_Problem to solve_.
Restate all the data word for word, leaving nothing out.

##### Source information

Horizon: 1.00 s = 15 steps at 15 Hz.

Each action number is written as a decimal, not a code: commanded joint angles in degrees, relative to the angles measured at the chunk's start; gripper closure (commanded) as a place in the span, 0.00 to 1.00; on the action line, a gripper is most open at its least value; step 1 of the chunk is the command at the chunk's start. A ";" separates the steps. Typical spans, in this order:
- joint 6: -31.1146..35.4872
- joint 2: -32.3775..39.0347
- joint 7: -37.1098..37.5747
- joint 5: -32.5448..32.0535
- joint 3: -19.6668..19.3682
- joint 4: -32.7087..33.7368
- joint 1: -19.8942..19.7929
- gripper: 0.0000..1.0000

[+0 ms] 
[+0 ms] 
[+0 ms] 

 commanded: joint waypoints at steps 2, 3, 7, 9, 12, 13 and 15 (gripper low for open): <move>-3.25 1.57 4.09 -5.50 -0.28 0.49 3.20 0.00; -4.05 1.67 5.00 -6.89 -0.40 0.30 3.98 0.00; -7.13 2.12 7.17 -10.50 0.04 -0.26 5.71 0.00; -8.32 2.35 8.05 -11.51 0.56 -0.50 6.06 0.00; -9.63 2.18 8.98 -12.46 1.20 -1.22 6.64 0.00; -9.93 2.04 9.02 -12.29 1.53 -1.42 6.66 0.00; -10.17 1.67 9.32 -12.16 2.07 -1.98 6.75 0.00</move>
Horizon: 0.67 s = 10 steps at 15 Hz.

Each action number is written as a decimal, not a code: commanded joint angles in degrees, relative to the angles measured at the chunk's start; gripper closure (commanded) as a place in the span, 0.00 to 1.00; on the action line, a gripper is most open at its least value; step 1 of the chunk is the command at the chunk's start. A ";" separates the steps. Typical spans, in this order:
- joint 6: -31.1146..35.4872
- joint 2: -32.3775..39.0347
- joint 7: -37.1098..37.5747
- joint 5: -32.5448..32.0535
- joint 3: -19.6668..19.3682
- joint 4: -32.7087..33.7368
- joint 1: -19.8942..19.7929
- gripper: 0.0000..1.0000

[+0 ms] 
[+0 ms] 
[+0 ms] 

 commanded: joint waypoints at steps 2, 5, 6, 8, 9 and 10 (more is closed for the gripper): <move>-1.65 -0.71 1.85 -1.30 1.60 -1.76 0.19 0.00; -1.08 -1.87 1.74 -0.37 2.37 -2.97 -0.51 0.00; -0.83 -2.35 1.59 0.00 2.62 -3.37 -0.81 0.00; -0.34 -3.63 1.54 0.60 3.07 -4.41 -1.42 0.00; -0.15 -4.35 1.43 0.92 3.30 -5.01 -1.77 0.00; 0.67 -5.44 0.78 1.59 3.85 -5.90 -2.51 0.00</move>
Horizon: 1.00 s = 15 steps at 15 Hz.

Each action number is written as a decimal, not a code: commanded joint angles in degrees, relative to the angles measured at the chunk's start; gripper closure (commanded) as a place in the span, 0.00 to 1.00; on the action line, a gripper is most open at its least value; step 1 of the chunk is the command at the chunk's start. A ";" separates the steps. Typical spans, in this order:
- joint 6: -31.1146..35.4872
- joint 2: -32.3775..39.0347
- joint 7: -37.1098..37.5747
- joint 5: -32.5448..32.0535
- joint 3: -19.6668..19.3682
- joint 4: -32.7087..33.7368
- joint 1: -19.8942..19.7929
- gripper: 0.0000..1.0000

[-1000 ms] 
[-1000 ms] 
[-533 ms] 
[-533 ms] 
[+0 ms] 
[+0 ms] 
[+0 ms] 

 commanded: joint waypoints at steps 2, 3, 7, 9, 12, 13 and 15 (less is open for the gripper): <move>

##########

_Answer_.
Horizon: 1.00 s = 15 steps at 15 Hz.

Each action number is written as a decimal, not a code: commanded joint angles in degrees, relative to the angles measured at the chunk's start; gripper closure (commanded) as a place in the span, 0.00 to 1.00; on the action line, a gripper is most open at its least value; step 1 of the chunk is the command at the chunk's start. A ";" separates the steps. Typical spans, in this order:
- joint 6: -31.1146..35.4872
- joint 2: -32.3775..39.0347
- joint 7: -37.1098..37.5747
- joint 5: -32.5448..32.0535
- joint 3: -19.6668..19.3682
- joint 4: -32.7087..33.7368
- joint 1: -19.8942..19.7929
- gripper: 0.0000..1.0000

[+0 ms] 
[+0 ms] 
[+0 ms] 

 commanded: joint waypoints at steps 2, 3, 7, 9, 12, 13 and 15 (gripper low for open): <move>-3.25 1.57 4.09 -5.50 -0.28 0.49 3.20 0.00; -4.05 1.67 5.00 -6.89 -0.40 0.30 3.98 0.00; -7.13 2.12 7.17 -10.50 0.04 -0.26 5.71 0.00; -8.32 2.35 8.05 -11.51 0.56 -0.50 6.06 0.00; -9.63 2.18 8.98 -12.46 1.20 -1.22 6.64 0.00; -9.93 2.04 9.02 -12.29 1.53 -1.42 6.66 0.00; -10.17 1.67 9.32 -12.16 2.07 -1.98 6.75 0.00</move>
Horizon: 0.67 s = 10 steps at 15 Hz.

Each action number is written as a decimal, not a code: commanded joint angles in degrees, relative to the angles measured at the chunk's start; gripper closure (commanded) as a place in the span, 0.00 to 1.00; on the action line, a gripper is most open at its least value; step 1 of the chunk is the command at the chunk's start. A ";" separates the steps. Typical spans, in this order:
- joint 6: -31.1146..35.4872
- joint 2: -32.3775..39.0347
- joint 7: -37.1098..37.5747
- joint 5: -32.5448..32.0535
- joint 3: -19.6668..19.3682
- joint 4: -32.7087..33.7368
- joint 1: -19.8942..19.7929
- gripper: 0.0000..1.0000

[+0 ms] 
[+0 ms] 
[+0 ms] 

 commanded: joint waypoints at steps 2, 5, 6, 8, 9 and 10 (more is closed for the gripper): <move>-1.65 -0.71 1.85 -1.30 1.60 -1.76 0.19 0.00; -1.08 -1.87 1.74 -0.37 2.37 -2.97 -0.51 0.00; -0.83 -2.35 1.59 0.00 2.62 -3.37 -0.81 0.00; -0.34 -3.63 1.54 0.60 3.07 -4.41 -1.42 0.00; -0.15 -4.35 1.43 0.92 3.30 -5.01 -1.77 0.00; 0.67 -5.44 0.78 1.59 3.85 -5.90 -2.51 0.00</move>
Horizon: 1.00 s = 15 steps at 15 Hz.

Each action number is written as a decimal, not a code: commanded joint angles in degrees, relative to the angles measured at the chunk's start; gripper closure (commanded) as a place in the span, 0.00 to 1.00; on the action line, a gripper is most open at its least value; step 1 of the chunk is the command at the chunk's start. A ";" separates the steps. Typical spans, in this order:
- joint 6: -31.1146..35.4872
- joint 2: -32.3775..39.0347
- joint 7: -37.1098..37.5747
- joint 5: -32.5448..32.0535
- joint 3: -19.6668..19.3682
- joint 4: -32.7087..33.7368
- joint 1: -19.8942..19.7929
- gripper: 0.0000..1.0000

[-1000 ms] 
[-1000 ms] 
[-533 ms] 
[-533 ms] 
[+0 ms] 
[+0 ms] 
[+0 ms] 

 commanded: joint waypoints at steps 2, 3, 7, 9, 12, 13 and 15 (less is open for the gripper): <move>

No further output is expected for this exercise.